_Task objective:_
Every line that holds the word "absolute" needs to be copied from the data below.

• • •

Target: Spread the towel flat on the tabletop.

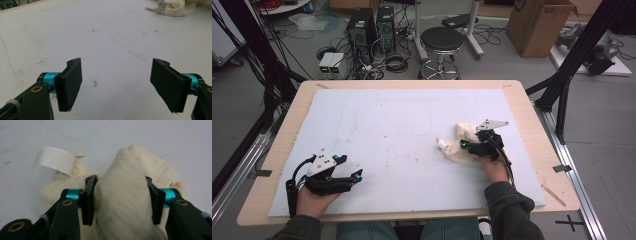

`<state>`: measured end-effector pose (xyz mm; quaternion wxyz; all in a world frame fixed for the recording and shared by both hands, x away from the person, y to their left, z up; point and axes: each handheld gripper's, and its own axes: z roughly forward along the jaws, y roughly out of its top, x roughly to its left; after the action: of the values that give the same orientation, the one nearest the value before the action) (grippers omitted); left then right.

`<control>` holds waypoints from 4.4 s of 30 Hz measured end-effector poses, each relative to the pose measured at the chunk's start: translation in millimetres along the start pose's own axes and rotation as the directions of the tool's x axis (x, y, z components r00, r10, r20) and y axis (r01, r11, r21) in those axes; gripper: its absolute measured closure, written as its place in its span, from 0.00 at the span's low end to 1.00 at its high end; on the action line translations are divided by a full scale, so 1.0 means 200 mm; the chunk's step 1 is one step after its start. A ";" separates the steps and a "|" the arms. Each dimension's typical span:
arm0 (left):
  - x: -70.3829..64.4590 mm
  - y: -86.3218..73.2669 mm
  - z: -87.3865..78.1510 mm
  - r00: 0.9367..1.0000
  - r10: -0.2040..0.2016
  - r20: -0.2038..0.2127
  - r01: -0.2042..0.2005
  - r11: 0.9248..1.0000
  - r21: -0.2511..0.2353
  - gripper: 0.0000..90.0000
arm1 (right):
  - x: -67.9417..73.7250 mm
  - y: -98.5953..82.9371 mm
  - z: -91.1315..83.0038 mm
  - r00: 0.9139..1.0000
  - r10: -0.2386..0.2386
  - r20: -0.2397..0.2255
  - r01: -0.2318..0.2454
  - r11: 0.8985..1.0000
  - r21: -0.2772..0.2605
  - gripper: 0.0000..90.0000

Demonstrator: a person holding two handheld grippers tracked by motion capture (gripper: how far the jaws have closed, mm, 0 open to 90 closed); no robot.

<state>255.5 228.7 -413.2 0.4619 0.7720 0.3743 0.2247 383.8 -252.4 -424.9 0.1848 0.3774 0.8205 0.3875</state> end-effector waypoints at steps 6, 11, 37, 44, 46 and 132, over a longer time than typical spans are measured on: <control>0.00 0.00 0.00 1.000 0.001 0.000 -0.001 1.000 0.002 0.29 | -0.01 -0.01 0.01 1.000 0.013 -0.012 -0.012 1.000 0.024 0.79; 0.00 0.00 0.00 1.000 -0.003 0.000 0.003 1.000 0.000 0.29 | 0.00 0.00 -0.01 1.000 0.011 -0.029 -0.010 1.000 0.023 0.85; 0.01 0.00 -0.01 1.000 -0.009 -0.006 0.008 1.000 -0.011 0.29 | 0.29 0.28 -0.08 0.978 -0.091 -0.190 0.065 0.988 -0.138 0.87; 0.01 0.00 -0.01 1.000 -0.012 -0.007 0.011 1.000 -0.014 0.29 | 0.40 0.36 -0.04 0.961 -0.132 -0.243 0.093 0.982 -0.166 0.87; 0.01 0.00 -0.01 1.000 -0.010 -0.007 0.010 1.000 -0.013 0.29 | 0.43 0.38 -0.02 0.957 -0.141 -0.253 0.098 0.980 -0.174 0.87; -0.21 0.14 0.55 0.984 0.152 0.095 -0.169 0.964 0.205 0.99 | 0.33 -0.14 -0.02 0.875 -0.232 -0.425 0.258 0.966 0.005 0.97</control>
<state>315.4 128.0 -440.9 0.3715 0.8529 0.3140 0.1897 326.3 -215.5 -445.3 0.0393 0.1836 0.8935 0.4078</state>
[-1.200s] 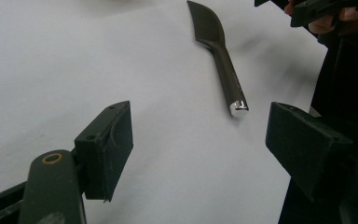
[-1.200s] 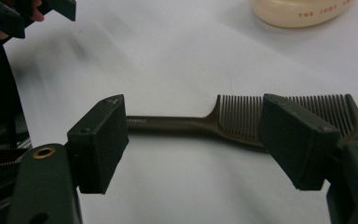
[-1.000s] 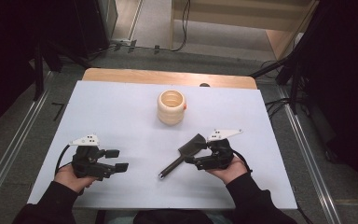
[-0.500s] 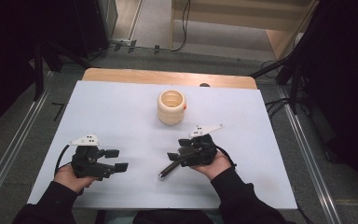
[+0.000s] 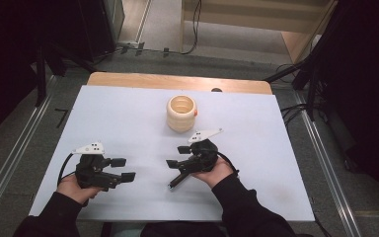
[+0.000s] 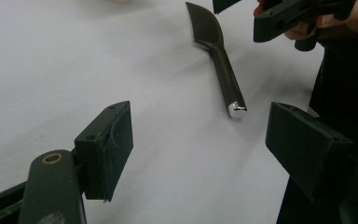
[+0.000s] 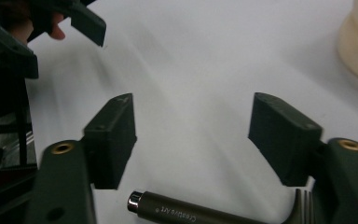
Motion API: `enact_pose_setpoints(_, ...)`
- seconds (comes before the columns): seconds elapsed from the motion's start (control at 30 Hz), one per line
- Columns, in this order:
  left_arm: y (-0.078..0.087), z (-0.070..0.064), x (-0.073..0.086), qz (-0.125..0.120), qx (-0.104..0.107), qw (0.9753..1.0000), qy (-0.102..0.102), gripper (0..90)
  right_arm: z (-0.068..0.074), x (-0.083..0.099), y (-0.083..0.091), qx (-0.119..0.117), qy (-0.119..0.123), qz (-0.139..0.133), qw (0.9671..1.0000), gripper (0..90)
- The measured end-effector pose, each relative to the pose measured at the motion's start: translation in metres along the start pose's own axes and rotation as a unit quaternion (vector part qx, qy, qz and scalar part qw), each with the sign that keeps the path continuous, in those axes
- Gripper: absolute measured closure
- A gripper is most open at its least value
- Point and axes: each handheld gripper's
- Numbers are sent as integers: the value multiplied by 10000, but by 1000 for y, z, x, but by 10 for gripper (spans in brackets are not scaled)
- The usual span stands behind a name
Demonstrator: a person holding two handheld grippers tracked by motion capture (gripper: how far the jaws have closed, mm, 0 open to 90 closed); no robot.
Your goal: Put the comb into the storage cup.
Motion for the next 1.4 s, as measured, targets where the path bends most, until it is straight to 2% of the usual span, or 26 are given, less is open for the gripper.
enact_pose_setpoints(0.07,0,0,0,4,2,10000,2,238,2,2,-2,-38,28,126,9999,539)
enact_pose_setpoints(0.1,0,0,0,4,2,10000,2,238,2,2,-2,-38,28,126,9999,539)
enact_pose_setpoints(0.13,0,0,0,4,-1,10000,-1,238,5,5,-5,-77,112,145,9998,747)
enact_pose_setpoints(0.17,0,-1,0,5,-4,10000,-2,238,6,8,-7,-73,83,161,9998,848)
enact_pose_setpoints(0.2,0,-1,0,5,-4,10000,-2,238,6,8,-7,-73,83,161,9998,848)
enact_pose_setpoints(0.23,0,-1,0,-11,-9,10000,-4,238,8,11,-14,-61,148,300,9994,878)
enact_pose_setpoints(0.27,0,-1,0,-11,-9,10000,-4,238,8,11,-14,-61,148,300,9994,878)
enact_pose_setpoints(0.4,1,0,0,-8,-24,10000,-25,238,12,22,-31,-108,162,689,9974,878)
enact_pose_setpoints(0.7,0,0,0,-3,-25,10000,-22,238,9,33,-40,-144,120,1078,9940,878)
enact_pose_setpoints(1.0,0,-1,0,-11,-20,10000,-15,238,4,43,-28,-130,-53,1174,9930,878)
enact_pose_setpoints(1.07,0,-1,0,-15,-21,10000,-19,238,2,43,-27,-122,-26,1171,9930,878)
enact_pose_setpoints(1.4,0,0,0,6,-21,10000,-21,238,-9,51,-6,65,-139,1312,9912,878)
Point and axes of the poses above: each handheld gripper's, and its own axes: y roughly backward along the jaws, x roughly out of its underside, z roughly to its left, and after that the axes turned 4 degrees about -y, right-handed
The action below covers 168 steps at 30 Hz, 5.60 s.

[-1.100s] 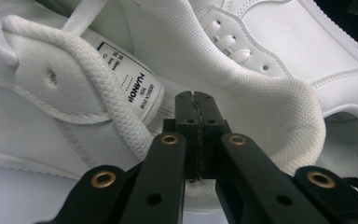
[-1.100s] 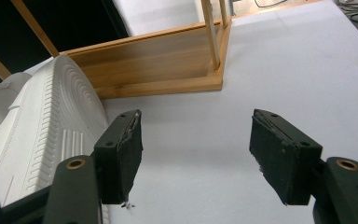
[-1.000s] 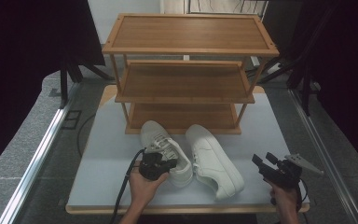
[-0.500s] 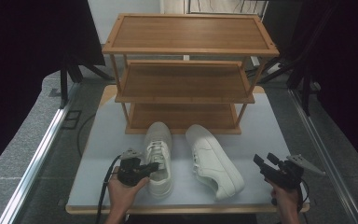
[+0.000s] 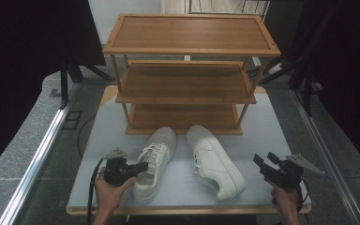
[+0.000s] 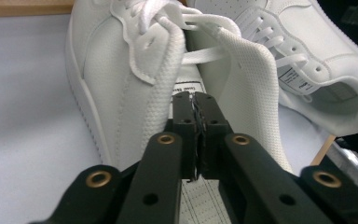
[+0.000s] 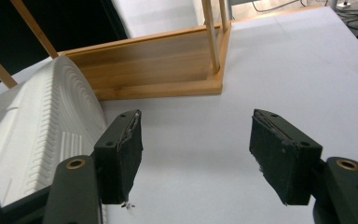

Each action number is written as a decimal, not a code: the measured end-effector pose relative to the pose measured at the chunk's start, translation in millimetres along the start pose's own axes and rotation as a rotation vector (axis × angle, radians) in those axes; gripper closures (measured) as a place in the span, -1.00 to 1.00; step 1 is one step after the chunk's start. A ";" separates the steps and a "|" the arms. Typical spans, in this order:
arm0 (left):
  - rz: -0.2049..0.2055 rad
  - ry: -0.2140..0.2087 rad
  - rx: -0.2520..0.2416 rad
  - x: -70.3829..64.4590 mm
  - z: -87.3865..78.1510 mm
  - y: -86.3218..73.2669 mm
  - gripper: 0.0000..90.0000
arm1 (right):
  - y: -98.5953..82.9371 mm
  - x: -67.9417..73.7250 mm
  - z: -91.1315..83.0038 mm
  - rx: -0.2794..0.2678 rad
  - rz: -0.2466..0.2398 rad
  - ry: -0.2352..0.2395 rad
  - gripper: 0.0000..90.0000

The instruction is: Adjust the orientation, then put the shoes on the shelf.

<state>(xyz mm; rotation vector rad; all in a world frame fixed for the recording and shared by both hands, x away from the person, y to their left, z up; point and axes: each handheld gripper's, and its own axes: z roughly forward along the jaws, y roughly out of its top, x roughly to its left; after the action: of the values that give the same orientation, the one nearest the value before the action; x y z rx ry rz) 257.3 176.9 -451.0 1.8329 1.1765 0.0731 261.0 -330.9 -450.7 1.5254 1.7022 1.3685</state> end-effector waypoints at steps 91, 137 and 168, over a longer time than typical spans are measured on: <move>-0.067 -0.091 -0.085 -14.6 -13.9 1.9 0.05 | -10.9 104.3 -0.6 0.172 -0.360 0.310 0.99; -0.074 -0.104 -0.061 -14.2 -7.7 -1.7 0.05 | -1.2 -7.1 14.8 0.133 -0.136 0.071 0.99; -0.103 -0.098 -0.183 -7.9 -38.4 2.3 0.04 | -7.1 19.0 -8.6 0.100 -0.151 0.007 0.20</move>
<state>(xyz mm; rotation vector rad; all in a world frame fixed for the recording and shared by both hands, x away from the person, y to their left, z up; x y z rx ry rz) 235.9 196.2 -424.4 1.5966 1.1545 0.0311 245.4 -315.5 -448.7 1.4140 1.8745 1.2303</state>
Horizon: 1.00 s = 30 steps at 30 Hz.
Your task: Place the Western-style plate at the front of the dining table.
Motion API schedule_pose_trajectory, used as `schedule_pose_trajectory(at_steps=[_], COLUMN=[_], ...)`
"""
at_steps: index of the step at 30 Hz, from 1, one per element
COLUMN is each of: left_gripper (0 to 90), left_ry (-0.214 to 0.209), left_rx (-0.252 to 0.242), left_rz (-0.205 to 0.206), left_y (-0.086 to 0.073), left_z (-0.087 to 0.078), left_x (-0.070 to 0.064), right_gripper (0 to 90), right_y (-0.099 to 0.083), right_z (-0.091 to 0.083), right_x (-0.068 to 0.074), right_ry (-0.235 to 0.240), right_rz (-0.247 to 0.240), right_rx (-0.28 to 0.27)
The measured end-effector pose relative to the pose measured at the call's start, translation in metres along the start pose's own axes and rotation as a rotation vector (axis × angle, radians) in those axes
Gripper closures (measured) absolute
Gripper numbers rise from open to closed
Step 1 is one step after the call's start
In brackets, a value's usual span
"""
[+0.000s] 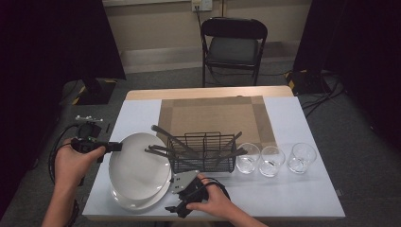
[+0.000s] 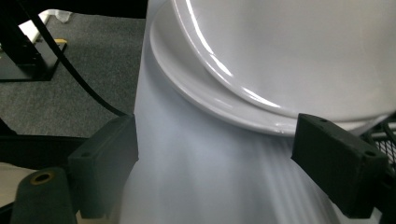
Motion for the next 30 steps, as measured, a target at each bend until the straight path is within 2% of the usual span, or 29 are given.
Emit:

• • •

_Reply:_
`<control>` holds waypoints from 4.4 s of 30 Hz measured end-effector poses, each relative to the pose measured at the chunk's start: translation in millimetres along the start pose's own axes and rotation as the directions of the tool's x axis (x, y, z components r00, r10, r20) and y axis (r01, r11, r21) in those axes; gripper: its absolute measured closure, written as its place in its span, from 0.00 at the span's low end to 1.00 at its high end; on the action line translations are divided by a full scale, so 1.0 means 200 mm; the chunk's step 1 is one step after its start. A ";" separates the steps and a "|" the arms. Each dimension's typical span:
- Gripper: absolute measured closure
Gripper closures (measured) absolute

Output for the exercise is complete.